## PROBLEM DESCRIPTION
Scan the data and please report how many lines include the word "assessment". Leave out everything but the number.

= Beginning of Section =

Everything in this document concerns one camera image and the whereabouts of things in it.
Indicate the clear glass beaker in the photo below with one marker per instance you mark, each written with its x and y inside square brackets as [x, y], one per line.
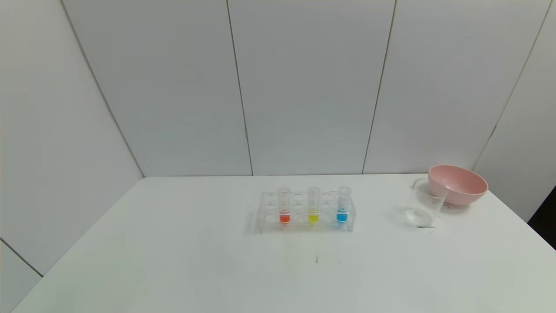
[420, 215]

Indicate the pink bowl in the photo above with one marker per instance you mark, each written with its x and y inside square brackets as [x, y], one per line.
[462, 187]

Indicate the test tube with red pigment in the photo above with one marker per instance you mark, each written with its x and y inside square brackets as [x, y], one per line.
[284, 216]

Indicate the test tube with blue pigment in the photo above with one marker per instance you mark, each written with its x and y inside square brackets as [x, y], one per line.
[342, 215]

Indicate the clear acrylic test tube rack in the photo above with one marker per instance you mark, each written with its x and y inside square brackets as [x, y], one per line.
[299, 226]

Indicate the test tube with yellow pigment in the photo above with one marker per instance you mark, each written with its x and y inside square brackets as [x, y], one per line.
[313, 216]

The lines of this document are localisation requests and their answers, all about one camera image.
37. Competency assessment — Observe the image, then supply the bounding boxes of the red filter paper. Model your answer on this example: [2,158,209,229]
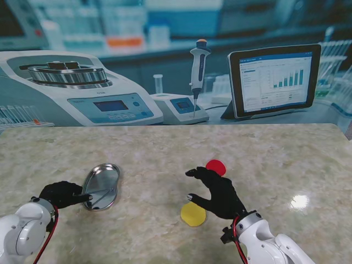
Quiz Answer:
[206,159,227,177]

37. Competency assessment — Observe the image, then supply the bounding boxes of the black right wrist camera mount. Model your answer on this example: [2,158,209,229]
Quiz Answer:
[220,226,235,244]

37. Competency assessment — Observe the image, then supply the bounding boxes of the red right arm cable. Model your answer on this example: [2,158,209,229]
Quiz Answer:
[232,216,249,264]

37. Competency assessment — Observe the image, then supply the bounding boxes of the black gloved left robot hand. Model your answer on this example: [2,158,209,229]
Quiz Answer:
[39,180,94,210]

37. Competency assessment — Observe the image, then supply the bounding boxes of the red left wrist cable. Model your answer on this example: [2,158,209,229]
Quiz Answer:
[32,205,59,264]

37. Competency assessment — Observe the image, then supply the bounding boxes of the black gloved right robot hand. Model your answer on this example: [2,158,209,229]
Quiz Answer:
[185,166,247,221]

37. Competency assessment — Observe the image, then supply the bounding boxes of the round stainless steel tray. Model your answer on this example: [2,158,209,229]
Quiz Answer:
[82,163,121,212]

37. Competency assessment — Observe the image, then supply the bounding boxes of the clear culture dish yellow lid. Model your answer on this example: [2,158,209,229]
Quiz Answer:
[180,202,207,228]

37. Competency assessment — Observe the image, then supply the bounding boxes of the lab scene backdrop poster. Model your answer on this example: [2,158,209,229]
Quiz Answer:
[0,0,352,127]

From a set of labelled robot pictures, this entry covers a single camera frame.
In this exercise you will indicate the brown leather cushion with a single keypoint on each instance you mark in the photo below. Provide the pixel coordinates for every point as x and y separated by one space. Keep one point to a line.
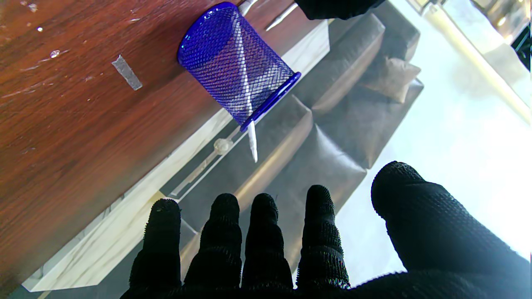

= End of Section =

## EXPECTED OUTPUT
9